## Required work
Take from the data every line in which the word "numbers" is found.

Start of Material to process

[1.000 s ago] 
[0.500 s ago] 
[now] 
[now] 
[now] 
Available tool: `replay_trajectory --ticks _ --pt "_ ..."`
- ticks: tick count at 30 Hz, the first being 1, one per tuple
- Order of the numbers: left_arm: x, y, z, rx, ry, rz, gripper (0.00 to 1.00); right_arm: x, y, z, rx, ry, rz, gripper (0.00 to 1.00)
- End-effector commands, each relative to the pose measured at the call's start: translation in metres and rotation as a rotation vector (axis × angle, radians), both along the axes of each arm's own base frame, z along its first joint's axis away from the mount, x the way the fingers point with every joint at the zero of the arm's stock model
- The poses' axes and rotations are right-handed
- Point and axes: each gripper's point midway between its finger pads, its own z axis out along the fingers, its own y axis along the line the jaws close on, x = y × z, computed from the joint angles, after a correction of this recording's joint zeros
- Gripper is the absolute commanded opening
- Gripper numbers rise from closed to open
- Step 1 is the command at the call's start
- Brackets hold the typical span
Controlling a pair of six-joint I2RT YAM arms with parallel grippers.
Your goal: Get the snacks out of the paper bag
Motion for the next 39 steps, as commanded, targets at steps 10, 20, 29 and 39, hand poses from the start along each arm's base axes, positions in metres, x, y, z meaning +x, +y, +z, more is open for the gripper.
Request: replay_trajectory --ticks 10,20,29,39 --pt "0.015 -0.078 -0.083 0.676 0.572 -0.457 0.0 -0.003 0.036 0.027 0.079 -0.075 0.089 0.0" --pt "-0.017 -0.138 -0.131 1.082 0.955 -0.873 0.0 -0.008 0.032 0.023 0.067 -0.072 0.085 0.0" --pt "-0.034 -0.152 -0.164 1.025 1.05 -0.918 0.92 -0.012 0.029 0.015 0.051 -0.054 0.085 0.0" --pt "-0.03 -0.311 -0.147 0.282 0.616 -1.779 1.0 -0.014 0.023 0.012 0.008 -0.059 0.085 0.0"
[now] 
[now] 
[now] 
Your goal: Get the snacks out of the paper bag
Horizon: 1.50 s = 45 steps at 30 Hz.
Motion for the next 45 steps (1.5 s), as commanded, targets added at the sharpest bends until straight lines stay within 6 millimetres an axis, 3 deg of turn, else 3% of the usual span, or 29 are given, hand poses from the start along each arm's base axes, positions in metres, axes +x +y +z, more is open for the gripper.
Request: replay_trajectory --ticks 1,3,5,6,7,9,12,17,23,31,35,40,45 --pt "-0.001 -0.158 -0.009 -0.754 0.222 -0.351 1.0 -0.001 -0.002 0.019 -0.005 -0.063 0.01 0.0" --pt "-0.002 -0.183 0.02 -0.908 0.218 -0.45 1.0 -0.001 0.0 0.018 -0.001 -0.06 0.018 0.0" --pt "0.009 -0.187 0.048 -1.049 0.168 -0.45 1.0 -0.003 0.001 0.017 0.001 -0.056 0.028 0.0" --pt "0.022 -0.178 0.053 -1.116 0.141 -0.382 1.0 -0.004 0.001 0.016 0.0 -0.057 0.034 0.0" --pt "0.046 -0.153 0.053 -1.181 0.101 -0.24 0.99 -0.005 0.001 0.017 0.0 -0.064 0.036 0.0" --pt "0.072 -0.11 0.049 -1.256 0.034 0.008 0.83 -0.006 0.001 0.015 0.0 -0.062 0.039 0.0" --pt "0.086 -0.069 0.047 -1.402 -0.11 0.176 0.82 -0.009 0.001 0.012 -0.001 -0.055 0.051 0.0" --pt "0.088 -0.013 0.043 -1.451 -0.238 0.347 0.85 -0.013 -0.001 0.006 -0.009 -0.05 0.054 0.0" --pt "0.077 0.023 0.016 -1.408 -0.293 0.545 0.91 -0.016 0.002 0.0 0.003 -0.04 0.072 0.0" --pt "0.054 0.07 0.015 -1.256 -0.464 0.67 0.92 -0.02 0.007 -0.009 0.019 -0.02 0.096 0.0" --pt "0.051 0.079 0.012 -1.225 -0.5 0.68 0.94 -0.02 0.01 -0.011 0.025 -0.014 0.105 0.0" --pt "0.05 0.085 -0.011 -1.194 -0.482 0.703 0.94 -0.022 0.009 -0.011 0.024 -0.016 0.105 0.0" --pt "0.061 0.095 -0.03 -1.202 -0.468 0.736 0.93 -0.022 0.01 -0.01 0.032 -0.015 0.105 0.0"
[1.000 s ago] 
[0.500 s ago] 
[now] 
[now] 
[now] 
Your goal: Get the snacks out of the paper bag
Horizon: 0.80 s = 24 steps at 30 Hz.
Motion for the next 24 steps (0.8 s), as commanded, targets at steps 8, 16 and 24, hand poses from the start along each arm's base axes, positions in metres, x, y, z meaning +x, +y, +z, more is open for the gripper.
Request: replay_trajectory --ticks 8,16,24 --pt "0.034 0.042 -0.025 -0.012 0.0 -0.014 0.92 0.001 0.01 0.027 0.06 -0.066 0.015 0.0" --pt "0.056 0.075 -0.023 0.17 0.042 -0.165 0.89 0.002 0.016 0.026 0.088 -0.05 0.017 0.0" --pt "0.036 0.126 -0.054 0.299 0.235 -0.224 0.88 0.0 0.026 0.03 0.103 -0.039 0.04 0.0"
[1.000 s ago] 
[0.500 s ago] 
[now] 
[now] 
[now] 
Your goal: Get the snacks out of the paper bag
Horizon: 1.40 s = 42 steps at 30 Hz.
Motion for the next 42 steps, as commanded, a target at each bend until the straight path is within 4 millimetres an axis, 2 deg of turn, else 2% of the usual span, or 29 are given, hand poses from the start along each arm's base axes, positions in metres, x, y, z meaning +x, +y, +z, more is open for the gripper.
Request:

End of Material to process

## The completed task
- Order of the numbers: left_arm: x, y, z, rx, ry, rz, gripper (0.00 to 1.00); right_arm: x, y, z, rx, ry, rz, gripper (0.00 to 1.00)
- Gripper numbers rise from closed to open

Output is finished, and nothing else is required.